» **What to do**
Each line of the material holding the word "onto" must be identified and copied.

= Beginning of Section =

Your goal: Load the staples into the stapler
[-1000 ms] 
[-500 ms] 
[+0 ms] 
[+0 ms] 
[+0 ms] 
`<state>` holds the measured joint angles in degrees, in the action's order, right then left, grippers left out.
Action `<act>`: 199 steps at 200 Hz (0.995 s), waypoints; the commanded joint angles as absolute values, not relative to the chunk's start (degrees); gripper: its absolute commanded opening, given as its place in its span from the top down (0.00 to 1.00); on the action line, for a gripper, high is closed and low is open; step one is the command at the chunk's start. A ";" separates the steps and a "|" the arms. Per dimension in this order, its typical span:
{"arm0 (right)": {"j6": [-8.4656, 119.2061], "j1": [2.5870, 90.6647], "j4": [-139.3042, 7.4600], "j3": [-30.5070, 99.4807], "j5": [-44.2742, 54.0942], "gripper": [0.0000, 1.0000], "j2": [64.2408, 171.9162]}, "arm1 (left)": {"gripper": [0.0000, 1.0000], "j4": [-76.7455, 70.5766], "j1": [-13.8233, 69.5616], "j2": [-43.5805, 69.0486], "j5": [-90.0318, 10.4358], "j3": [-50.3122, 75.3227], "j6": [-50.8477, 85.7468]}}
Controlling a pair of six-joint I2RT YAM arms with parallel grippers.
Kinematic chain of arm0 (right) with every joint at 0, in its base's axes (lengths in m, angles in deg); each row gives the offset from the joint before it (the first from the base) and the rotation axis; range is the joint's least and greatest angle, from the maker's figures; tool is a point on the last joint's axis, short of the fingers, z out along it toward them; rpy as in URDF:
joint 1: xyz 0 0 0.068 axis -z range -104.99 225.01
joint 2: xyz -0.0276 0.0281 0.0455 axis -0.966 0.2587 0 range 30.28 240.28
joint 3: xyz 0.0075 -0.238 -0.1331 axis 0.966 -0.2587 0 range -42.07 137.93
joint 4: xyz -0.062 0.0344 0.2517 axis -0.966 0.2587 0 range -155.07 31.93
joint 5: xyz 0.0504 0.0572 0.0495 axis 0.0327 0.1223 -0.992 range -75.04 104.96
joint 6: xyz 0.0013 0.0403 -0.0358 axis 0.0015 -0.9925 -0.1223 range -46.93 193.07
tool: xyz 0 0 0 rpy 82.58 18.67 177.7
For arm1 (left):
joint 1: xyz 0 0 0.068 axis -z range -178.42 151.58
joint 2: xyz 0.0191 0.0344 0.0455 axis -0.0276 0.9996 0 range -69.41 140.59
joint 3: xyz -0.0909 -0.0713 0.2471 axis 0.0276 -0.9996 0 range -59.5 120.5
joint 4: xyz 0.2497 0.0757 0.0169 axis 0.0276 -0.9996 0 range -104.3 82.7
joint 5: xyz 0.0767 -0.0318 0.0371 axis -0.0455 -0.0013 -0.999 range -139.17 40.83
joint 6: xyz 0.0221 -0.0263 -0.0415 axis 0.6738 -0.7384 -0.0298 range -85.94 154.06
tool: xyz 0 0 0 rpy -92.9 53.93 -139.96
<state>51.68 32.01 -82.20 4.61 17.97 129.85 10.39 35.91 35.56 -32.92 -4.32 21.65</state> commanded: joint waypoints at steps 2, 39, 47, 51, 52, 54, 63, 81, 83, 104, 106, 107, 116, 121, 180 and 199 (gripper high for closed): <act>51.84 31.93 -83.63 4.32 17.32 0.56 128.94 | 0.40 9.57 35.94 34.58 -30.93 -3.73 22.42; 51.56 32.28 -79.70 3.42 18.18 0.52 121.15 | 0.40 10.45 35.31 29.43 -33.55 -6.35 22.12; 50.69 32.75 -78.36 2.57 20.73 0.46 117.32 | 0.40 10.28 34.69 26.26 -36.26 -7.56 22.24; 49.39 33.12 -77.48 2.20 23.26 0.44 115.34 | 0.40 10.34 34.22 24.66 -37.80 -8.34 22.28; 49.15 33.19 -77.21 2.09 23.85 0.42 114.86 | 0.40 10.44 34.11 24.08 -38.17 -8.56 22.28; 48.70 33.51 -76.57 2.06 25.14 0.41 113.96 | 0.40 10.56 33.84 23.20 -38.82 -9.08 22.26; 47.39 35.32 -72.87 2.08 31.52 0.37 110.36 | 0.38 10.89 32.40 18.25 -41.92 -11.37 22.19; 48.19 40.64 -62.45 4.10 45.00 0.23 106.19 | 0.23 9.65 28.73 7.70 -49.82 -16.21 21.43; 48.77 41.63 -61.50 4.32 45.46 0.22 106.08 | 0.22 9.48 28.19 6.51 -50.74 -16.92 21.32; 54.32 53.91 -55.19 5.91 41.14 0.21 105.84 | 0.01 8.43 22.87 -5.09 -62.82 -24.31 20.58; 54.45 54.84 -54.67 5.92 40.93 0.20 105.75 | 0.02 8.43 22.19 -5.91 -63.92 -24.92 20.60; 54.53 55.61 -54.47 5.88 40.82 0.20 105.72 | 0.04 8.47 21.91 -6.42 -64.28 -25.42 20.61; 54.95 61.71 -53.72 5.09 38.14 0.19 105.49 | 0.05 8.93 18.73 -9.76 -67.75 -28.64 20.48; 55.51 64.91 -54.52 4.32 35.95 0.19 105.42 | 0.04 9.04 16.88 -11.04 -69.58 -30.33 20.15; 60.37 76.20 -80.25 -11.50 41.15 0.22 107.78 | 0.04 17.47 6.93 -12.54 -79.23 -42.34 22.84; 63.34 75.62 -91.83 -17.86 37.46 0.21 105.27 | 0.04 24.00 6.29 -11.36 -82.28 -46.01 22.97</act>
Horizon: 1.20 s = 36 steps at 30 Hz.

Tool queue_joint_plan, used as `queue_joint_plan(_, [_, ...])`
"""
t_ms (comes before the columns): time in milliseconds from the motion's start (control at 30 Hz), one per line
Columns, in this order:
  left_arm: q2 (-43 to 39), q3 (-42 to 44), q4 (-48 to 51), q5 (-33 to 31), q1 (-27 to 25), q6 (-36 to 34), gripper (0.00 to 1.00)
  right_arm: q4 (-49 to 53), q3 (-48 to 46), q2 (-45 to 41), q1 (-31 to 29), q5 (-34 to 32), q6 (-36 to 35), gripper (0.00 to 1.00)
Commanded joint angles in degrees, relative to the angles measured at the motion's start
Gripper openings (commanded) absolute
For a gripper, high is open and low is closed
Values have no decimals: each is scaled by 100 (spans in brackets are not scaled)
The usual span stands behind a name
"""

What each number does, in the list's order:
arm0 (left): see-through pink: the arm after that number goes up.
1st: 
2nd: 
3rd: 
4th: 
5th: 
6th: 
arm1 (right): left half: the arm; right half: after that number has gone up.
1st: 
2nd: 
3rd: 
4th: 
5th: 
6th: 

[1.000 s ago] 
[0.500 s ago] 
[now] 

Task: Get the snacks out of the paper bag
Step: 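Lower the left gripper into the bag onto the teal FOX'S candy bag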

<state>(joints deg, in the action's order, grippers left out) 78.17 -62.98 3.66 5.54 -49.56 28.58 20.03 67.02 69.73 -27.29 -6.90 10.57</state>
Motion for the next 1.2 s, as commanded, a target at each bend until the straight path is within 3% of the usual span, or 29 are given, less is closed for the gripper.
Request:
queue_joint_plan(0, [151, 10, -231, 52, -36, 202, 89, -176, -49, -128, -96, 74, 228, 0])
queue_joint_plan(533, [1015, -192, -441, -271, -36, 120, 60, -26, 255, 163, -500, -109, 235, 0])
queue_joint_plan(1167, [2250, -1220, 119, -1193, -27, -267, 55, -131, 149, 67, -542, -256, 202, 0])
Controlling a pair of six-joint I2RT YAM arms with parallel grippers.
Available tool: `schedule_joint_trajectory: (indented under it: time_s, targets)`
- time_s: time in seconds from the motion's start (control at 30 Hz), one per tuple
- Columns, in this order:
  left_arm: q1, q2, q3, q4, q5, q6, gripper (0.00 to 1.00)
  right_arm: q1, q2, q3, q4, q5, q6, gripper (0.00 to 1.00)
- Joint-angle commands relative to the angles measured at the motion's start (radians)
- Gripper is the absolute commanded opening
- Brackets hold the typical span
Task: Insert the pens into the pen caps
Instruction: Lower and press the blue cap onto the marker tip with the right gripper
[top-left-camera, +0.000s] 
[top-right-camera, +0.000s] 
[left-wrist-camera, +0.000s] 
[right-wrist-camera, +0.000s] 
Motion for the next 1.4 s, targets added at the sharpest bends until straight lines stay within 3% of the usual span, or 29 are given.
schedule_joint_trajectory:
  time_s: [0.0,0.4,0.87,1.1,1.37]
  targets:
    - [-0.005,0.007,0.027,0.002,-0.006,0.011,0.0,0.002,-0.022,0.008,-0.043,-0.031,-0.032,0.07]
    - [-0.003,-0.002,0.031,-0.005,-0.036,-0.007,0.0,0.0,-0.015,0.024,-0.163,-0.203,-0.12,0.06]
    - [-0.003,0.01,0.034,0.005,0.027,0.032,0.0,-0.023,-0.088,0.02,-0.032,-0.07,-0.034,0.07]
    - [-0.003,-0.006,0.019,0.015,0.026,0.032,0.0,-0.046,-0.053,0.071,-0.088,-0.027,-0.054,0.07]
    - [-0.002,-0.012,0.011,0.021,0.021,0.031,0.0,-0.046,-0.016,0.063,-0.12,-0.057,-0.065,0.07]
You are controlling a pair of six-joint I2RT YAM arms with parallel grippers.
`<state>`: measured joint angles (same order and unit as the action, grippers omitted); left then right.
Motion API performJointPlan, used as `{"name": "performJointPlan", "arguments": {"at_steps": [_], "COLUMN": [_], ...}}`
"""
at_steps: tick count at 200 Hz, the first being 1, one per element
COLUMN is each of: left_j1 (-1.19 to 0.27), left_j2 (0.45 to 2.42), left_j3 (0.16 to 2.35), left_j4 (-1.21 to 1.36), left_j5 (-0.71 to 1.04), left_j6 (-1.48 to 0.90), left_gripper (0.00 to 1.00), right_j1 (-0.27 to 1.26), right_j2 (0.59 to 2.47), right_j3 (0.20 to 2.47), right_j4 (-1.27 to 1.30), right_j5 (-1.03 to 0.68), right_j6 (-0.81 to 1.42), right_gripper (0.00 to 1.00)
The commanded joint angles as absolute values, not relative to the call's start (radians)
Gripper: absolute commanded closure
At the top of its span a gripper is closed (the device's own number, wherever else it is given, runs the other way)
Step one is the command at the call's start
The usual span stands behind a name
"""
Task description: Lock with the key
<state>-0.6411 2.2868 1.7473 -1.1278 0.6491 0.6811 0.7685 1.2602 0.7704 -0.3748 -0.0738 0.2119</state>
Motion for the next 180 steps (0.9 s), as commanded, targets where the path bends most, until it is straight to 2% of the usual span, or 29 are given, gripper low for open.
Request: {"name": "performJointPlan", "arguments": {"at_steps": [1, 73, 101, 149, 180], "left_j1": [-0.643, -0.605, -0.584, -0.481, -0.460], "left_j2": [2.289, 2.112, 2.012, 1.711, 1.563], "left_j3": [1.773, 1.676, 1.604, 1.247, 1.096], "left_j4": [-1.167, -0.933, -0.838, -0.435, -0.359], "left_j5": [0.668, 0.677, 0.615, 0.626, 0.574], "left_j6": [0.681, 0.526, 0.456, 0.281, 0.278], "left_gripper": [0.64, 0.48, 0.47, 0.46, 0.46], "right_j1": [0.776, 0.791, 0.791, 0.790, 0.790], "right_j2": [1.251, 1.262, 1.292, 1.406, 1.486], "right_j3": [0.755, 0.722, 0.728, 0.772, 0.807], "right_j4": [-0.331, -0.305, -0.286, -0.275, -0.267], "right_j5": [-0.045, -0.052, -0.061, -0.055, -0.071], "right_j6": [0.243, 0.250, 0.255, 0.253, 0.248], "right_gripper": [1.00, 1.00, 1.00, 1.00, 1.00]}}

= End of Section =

» **Exercise solution**
Step: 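Lower the left gripper into the bag onto the teal FOX'S candy bag
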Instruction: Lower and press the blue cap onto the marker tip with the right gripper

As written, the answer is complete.